While their sounds are admittedly different, talking to Dante in some way reminds me of talking mash-up artist Chaz Allen, as both young artists are deeply embedded in their respective niche Internet communities. While Chaz hosts an online music festival called SPF420, Dante works with a “small circle” of producers he met almost entirely through Soundcloud’s message function. “We’re all over the world,” he tells me, explaining that the Unknown Records crew typically communicates over phone or video chat. With their help, Pizza Boy tries to release a single once every two weeks, and he’s working on an EP called Before the Party. He tells me wants to build up his discography before he takes a stab at performing, which is how he’d eventually like to start making money.

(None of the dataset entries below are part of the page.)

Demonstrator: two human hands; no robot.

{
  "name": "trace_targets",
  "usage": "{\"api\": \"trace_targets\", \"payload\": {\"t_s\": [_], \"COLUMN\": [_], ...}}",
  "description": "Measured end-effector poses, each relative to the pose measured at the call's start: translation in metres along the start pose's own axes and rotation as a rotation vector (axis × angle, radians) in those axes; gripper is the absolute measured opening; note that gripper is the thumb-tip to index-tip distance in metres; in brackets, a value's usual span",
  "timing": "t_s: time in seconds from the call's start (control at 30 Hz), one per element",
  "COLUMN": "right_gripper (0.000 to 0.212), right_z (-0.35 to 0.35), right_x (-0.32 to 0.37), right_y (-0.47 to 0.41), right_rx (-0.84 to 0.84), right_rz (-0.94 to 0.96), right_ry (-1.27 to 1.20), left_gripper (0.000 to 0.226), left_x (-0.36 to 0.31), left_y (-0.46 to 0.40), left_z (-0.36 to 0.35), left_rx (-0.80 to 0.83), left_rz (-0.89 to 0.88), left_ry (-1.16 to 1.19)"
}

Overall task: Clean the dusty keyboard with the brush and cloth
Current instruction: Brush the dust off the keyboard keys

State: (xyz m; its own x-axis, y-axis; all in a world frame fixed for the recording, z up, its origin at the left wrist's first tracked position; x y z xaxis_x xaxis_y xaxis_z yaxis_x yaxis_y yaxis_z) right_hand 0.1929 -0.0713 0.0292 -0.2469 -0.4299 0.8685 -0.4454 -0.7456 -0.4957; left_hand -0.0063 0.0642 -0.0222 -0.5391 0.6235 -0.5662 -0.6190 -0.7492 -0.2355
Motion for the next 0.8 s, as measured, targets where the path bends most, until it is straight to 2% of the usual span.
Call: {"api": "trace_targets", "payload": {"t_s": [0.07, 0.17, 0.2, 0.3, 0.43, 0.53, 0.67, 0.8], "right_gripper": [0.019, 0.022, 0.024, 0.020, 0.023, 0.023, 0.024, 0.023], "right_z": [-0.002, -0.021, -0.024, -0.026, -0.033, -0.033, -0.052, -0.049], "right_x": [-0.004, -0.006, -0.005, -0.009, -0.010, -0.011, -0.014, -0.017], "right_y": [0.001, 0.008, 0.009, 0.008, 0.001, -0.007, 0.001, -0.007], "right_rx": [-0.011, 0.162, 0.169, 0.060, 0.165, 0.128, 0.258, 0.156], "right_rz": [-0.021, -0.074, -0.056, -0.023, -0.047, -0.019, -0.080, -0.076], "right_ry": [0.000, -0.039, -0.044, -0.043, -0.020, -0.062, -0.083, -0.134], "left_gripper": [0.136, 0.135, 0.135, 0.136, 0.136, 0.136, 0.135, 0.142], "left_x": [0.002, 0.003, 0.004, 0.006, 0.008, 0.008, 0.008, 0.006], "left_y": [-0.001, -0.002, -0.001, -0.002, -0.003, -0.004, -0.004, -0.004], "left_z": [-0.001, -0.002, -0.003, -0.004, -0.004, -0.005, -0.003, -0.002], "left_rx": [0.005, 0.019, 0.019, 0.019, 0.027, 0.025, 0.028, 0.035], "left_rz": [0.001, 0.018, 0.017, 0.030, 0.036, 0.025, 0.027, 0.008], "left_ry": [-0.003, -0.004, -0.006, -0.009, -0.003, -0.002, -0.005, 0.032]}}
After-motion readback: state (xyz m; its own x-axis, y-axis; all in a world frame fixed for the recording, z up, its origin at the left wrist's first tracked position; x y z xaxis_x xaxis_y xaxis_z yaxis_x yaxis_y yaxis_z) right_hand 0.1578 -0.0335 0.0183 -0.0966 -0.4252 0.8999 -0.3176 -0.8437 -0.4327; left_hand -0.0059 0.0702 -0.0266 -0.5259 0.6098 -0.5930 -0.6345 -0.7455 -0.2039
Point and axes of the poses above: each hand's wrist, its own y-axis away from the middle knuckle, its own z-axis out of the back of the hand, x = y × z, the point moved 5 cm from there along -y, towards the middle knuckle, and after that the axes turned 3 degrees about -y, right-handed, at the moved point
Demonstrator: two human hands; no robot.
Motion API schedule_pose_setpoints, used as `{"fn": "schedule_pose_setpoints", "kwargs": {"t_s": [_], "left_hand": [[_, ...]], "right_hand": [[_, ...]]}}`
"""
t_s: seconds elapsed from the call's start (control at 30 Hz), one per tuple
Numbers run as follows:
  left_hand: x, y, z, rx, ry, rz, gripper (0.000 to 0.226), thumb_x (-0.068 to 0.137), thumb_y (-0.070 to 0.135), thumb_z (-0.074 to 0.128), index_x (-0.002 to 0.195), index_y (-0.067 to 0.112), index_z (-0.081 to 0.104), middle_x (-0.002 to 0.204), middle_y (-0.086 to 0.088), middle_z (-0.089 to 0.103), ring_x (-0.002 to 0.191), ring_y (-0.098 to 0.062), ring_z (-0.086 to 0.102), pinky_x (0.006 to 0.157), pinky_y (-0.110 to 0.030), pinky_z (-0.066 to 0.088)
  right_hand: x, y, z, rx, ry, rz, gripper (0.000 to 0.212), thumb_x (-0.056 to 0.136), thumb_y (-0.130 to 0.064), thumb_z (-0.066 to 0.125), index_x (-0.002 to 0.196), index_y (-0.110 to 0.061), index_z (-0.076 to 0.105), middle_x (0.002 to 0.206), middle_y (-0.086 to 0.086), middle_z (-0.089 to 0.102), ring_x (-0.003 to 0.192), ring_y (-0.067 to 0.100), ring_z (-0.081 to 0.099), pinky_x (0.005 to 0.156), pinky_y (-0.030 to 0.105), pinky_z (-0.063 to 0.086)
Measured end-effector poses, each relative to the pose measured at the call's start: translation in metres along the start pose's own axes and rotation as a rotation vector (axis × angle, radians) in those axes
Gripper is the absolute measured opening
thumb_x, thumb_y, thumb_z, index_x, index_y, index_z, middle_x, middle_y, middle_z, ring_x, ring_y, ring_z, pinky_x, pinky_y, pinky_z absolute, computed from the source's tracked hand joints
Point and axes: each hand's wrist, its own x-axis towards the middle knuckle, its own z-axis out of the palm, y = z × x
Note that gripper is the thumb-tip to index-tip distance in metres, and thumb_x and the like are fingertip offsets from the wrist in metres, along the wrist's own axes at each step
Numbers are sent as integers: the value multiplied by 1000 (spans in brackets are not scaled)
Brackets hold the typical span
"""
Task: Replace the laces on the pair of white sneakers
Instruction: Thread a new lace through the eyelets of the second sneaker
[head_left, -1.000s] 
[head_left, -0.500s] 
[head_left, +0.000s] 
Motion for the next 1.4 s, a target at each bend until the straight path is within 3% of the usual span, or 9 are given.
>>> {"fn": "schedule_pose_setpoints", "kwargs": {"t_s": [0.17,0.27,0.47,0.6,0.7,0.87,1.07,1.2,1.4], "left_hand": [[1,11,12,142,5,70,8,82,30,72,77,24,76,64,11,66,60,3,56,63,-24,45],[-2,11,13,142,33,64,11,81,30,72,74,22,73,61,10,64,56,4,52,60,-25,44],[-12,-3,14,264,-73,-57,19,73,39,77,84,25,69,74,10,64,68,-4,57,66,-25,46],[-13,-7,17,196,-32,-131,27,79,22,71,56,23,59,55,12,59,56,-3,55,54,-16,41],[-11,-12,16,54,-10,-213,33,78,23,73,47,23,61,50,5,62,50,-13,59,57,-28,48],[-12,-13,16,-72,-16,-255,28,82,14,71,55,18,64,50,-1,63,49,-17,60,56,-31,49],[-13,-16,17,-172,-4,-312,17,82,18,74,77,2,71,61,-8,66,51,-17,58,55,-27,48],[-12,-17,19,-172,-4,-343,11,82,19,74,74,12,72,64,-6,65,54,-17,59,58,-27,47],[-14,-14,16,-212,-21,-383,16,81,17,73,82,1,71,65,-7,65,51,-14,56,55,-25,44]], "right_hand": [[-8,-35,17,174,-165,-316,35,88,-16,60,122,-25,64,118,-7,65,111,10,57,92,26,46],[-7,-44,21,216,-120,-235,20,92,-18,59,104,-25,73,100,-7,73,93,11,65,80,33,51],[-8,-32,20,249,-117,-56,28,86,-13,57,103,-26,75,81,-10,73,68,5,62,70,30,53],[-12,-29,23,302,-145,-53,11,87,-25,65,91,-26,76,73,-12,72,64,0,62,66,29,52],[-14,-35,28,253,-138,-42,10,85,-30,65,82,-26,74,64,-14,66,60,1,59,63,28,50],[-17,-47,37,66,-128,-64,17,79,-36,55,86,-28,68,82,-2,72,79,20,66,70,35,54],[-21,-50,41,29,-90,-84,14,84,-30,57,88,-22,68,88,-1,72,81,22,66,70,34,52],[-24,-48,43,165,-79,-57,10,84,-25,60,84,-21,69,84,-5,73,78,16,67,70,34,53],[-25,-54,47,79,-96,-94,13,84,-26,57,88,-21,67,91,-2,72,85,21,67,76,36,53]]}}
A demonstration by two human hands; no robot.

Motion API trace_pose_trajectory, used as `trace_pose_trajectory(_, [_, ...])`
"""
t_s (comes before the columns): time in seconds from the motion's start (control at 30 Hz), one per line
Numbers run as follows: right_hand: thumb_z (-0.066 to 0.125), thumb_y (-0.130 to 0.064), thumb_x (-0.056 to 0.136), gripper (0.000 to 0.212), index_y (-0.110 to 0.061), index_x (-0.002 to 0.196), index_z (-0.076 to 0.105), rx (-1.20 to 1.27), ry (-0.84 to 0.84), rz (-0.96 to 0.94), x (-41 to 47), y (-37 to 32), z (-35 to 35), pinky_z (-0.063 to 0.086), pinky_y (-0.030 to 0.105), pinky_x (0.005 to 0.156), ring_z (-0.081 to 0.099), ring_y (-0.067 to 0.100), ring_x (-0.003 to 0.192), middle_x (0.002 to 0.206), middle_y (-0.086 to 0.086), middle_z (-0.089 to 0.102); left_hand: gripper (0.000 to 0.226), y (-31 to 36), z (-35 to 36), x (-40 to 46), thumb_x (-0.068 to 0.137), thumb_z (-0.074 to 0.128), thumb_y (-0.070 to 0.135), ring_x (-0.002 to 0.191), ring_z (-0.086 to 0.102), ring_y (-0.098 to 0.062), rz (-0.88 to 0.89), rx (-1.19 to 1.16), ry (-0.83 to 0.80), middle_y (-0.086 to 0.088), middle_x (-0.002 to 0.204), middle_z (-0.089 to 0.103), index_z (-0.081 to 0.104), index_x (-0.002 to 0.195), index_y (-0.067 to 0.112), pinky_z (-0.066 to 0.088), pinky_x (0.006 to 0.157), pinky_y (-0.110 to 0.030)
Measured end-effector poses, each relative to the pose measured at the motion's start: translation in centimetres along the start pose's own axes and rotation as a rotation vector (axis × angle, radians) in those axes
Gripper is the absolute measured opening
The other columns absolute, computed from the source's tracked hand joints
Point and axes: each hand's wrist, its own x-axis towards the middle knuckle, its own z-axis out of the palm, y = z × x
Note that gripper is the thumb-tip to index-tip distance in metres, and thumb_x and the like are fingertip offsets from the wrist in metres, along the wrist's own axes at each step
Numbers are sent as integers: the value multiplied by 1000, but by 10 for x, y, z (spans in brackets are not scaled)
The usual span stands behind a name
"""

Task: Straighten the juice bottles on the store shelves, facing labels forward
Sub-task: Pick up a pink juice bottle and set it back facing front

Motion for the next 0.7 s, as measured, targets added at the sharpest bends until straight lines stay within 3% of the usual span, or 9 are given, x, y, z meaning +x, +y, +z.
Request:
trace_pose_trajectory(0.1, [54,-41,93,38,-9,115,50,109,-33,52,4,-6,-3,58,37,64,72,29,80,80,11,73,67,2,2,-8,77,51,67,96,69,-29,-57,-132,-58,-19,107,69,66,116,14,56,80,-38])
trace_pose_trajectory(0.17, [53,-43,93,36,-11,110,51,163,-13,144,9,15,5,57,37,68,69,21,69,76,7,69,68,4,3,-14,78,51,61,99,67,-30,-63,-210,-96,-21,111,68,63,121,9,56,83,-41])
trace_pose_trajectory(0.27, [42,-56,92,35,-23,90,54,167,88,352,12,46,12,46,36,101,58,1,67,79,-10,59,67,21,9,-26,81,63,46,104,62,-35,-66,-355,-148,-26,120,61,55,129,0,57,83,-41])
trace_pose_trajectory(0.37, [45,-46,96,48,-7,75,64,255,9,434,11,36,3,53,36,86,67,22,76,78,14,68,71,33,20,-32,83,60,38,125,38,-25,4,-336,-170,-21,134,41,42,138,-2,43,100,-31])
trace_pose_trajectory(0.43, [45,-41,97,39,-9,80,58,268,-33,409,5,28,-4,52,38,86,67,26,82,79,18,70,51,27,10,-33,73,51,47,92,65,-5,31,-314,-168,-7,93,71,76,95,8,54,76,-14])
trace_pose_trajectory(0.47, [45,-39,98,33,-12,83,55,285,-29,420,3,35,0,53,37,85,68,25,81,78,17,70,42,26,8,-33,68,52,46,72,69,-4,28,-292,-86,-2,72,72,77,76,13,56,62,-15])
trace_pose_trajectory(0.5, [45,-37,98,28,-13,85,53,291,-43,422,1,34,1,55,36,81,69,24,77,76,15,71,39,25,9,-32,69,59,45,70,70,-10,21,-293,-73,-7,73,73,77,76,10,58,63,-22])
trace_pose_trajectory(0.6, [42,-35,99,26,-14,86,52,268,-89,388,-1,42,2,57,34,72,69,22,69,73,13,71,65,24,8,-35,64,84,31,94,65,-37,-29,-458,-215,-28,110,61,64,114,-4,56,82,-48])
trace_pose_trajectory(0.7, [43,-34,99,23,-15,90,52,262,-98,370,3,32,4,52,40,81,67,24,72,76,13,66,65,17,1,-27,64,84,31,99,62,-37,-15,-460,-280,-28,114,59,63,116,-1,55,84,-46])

That, and selling Unknown Records merchandise, which he hopes to do via the Internet in upcoming months. 

 

Both Chaz and Dante are also linked to their own distinct Internet sounds. “I have to keep up with the wave,” Dante says to me at one point, prompting me to blankly ask him what he means. He responds with the impatience Chazzzy displays when I ask him to define vaporwave. “I’m surprised you haven’t heard of wavy,” he says to me, “you know, as a journalist.” He proceeds to grasp for the right words to describe the genre with which his songs are most frequently tagged. “It started with Max B,” he says. “But don’t quote me on that.” (Although Urban Dictionary seems to agree: “It’s the new futuristic way of describing something in a positive connotation, popularized by the rapper Max B.”)

 

Dante describes his sound as “electronic indie trap rap,” a sound he says originally started with Jimi Hendrix, who used his guitar to replace vocals, and Zapp & Roger, who used synthesizers to invent that “futuristic vocal sound.” But Pizza Boy more readily evokes artists like Yung Lean (whose studio album is called Unknown Memory, a la Unknown Records, and who also has a single called “Lemonade”) and Bones, rappers known for their rapping softly over ethereal beats, rejecting hip-hop’s historical tendency towards machismo. Pizza Boy plans to wait until winter to film his first video, as he believes the snow will work better with his sound. This of course recalls Spooky Black’s “Without You,” the video that put fellow Midwestern hip-hop crooner on the map for mourning lost love in a desolate snowy forest, a video Pizza Boy references as an inspiration.

 

I’m always surprised to talk to artists with no intention of selling out, as that was always my primary aspiration in my brief foray as a rapper, which perhaps is among the many reasons I’m currently retired. In addition to the likes of Jimi Hendrix and the Sad Boys crew, Pizza Boy’s sound is also influenced by the fact that he records in his apartment: “I don’t want to be loud and disrupt people in the building,” he says of his whispering vocals. But Pizza Boy doesn’t mind that he isn’t recording in a big fancy studio. “I like being indie, being underground,” he tells me. “I would never want to be mainstream. I like to live a normal life.”